There is a lack of knowledge on factors that reliably can predict radiological changes in patients with AS. We have investigated whether urinary C-terminal cross-linking telopeptide of type I (CTX-I) and type II (CTX-II) collagen, as specific biochemical markers of bone and cartilage degradation, respectively, are associated with radiological damage and progression, and with BMD in patients with AS.
Eighty-three patients with AS [mean (s.d.) age: 50.4 (12) yrs, 65% male, mean (s.d.) disease duration after diagnosis: 16.7 (10) yrs] who participate in an ongoing cohort study of patients with AS [Outcome in AS International Study (OASIS) cohort] were assessed for urinary CTX-I and -II. Results of both biochemical markers were compared with baseline scores for radiological damage (modified modified Stoke Ankylosing Spondylitis Spine Score, primarily reflecting syndesmophyte-formation and -growth), and with scores for radiological progression after 2 yrs follow-up. Markers were also associated with disease activity parameters and BMD.

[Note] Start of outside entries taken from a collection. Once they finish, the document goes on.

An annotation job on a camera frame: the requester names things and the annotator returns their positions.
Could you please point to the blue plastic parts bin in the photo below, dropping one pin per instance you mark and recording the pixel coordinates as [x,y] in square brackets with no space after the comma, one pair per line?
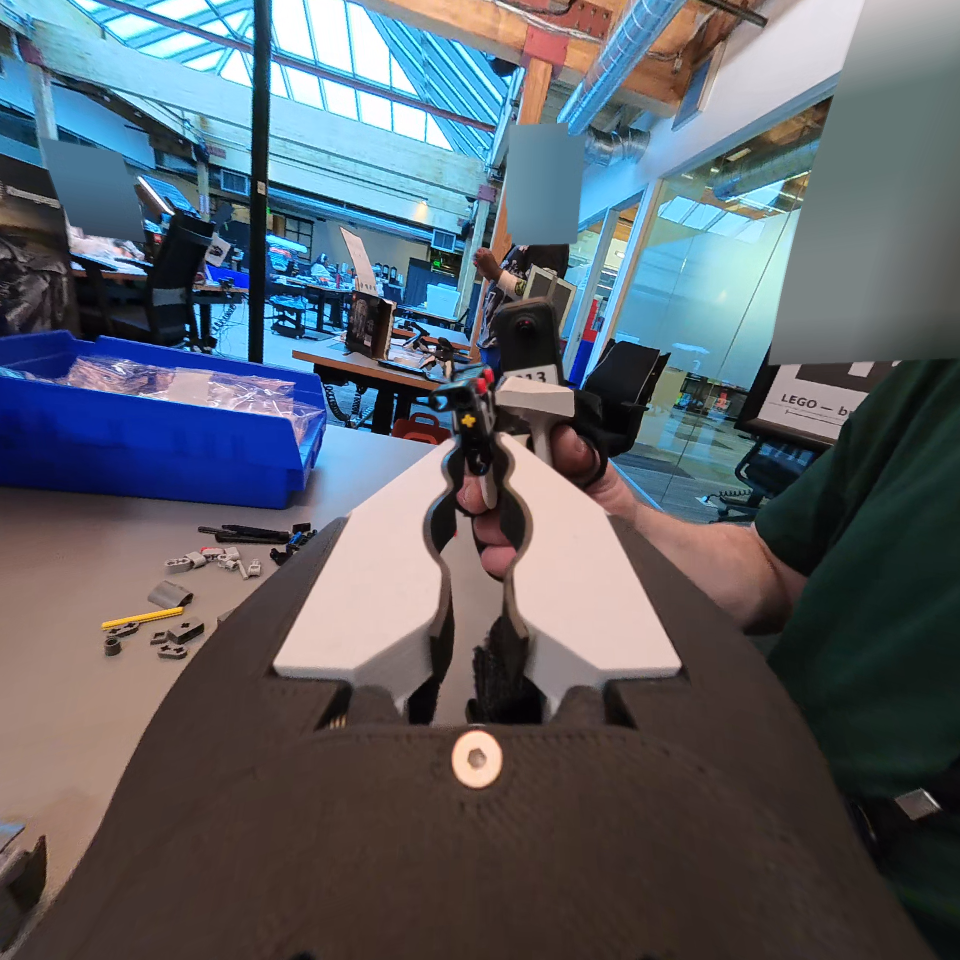
[150,457]

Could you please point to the glass skylight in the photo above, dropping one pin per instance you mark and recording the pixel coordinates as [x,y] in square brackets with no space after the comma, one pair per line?
[375,60]

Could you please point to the printed lego set box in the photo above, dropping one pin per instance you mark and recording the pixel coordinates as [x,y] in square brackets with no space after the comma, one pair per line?
[30,255]

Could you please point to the silver ventilation duct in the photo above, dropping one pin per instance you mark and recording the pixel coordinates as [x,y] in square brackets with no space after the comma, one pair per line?
[622,60]

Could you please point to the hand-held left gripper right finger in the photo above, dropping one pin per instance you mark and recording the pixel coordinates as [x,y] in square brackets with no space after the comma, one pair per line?
[600,600]

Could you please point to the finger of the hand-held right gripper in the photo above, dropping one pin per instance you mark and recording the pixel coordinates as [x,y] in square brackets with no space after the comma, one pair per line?
[536,399]

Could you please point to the black metal pole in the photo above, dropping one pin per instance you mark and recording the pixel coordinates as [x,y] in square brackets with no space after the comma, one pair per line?
[260,187]

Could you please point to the wooden top desk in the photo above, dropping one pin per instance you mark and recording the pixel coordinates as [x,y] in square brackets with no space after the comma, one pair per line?
[352,358]

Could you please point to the black framed white sign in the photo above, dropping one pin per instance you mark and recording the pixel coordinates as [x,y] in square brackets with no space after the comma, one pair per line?
[806,405]

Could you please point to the scattered loose lego pieces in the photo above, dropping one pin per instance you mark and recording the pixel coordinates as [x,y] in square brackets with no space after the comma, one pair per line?
[176,595]

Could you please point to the person's right hand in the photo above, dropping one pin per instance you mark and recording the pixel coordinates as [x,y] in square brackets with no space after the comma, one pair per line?
[615,491]

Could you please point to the clear plastic parts bags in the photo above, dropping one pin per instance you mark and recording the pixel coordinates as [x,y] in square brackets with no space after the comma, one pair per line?
[187,390]

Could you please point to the black office chair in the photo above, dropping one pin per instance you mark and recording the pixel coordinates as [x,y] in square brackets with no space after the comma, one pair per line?
[626,375]
[772,469]

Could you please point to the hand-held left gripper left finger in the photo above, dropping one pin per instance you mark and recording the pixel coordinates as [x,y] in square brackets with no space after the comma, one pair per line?
[360,600]

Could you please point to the red plastic tool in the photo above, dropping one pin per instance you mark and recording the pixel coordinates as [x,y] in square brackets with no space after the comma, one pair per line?
[416,430]

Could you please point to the black lego subassembly red pins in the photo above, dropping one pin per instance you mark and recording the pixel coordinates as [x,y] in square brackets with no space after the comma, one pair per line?
[469,421]

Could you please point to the partly built lego car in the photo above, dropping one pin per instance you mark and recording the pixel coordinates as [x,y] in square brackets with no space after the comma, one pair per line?
[19,877]

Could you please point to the dark printed box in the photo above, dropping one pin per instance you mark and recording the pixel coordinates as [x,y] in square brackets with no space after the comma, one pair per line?
[369,324]

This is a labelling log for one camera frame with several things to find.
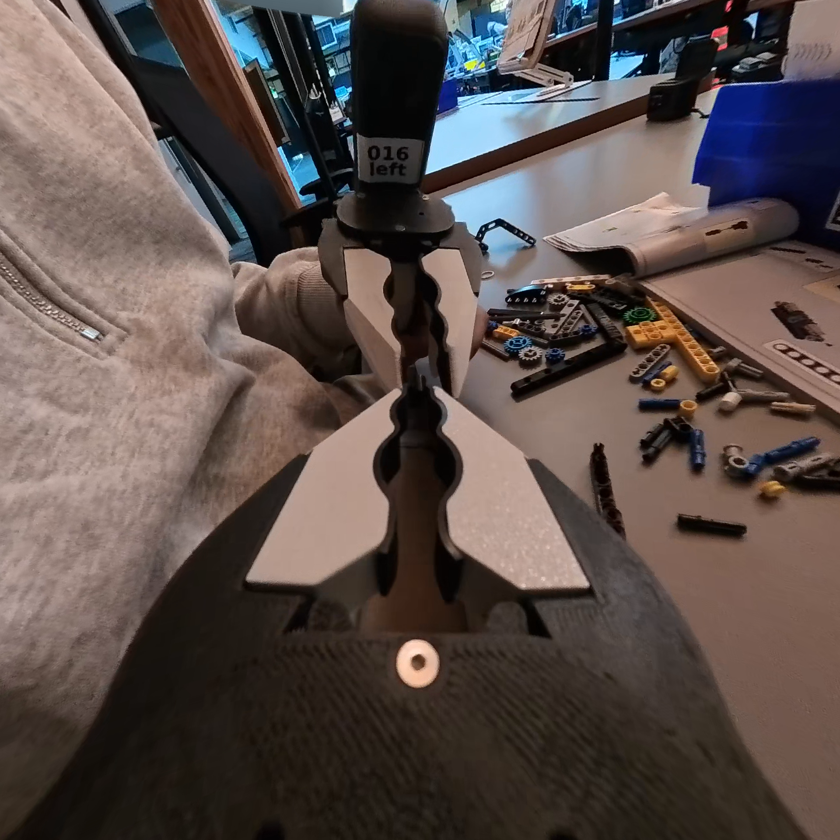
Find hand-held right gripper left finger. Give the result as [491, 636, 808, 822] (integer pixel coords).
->
[245, 387, 413, 598]

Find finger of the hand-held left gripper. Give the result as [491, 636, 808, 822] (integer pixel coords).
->
[320, 222, 403, 389]
[422, 222, 488, 396]

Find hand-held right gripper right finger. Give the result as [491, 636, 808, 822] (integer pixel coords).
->
[425, 386, 593, 601]

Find person's left forearm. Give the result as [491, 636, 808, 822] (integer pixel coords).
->
[231, 246, 395, 409]

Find thin black angled lego beam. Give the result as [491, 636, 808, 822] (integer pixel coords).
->
[474, 218, 537, 256]

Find dark grey lego beam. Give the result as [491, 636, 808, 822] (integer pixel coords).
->
[548, 304, 599, 349]

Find long black lego beam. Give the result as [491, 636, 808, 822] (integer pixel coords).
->
[511, 341, 627, 399]

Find long yellow lego beam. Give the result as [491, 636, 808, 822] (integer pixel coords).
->
[646, 297, 721, 386]

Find scattered small lego pins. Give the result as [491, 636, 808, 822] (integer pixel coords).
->
[640, 357, 840, 501]

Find person's left hand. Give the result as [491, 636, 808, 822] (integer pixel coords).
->
[398, 311, 432, 366]

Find cardboard sheet on white stand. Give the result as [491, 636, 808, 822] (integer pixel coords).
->
[497, 0, 577, 90]

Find grey table with wooden edge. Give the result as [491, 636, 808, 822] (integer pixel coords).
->
[423, 71, 723, 194]

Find black office chair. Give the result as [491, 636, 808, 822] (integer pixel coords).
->
[85, 0, 290, 265]

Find folded instruction booklet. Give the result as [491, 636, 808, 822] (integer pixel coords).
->
[543, 192, 799, 278]

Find person's grey hoodie torso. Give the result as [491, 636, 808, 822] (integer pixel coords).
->
[0, 0, 395, 837]

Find black box device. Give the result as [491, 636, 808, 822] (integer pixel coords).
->
[646, 36, 718, 123]

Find open grey instruction booklet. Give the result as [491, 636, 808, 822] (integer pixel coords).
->
[640, 248, 840, 424]

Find large blue storage bin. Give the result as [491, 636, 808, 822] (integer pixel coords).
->
[692, 75, 840, 232]

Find white printed instruction sheet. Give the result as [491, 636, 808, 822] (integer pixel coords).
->
[784, 0, 840, 83]

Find wooden post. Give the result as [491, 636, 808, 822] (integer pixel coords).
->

Mean duration of complaints was 28.6 yrs. At that time, 54% of patients had signs of radiological damage, and 35% of them showed radiological progression after 2 yrs. Baseline radiological damage (rho = 0.24; P <or= 0.05) correlated with CTX-II, but not with CTX-I. CTX-II correlated with serological markers of inflammation (ESR rho = 0.29 and CRP rho = 0.30; P <or= 0.01), but not with baseline BASDAI or BMD. There was a negative correlation between CTX-I and BMD of the trochanter (rho = -0.31; P <or= 0.01) In multivariate analyses, CTX-II significantly and independently contributed to explaining variation in radiological damage (standardized beta = 0.27; P = 0.03) and progression (standardized beta = 0.27; P = 0.05).
In AS, cartilage degradation plays a role in explaining radiological-damage and -progression in the spine.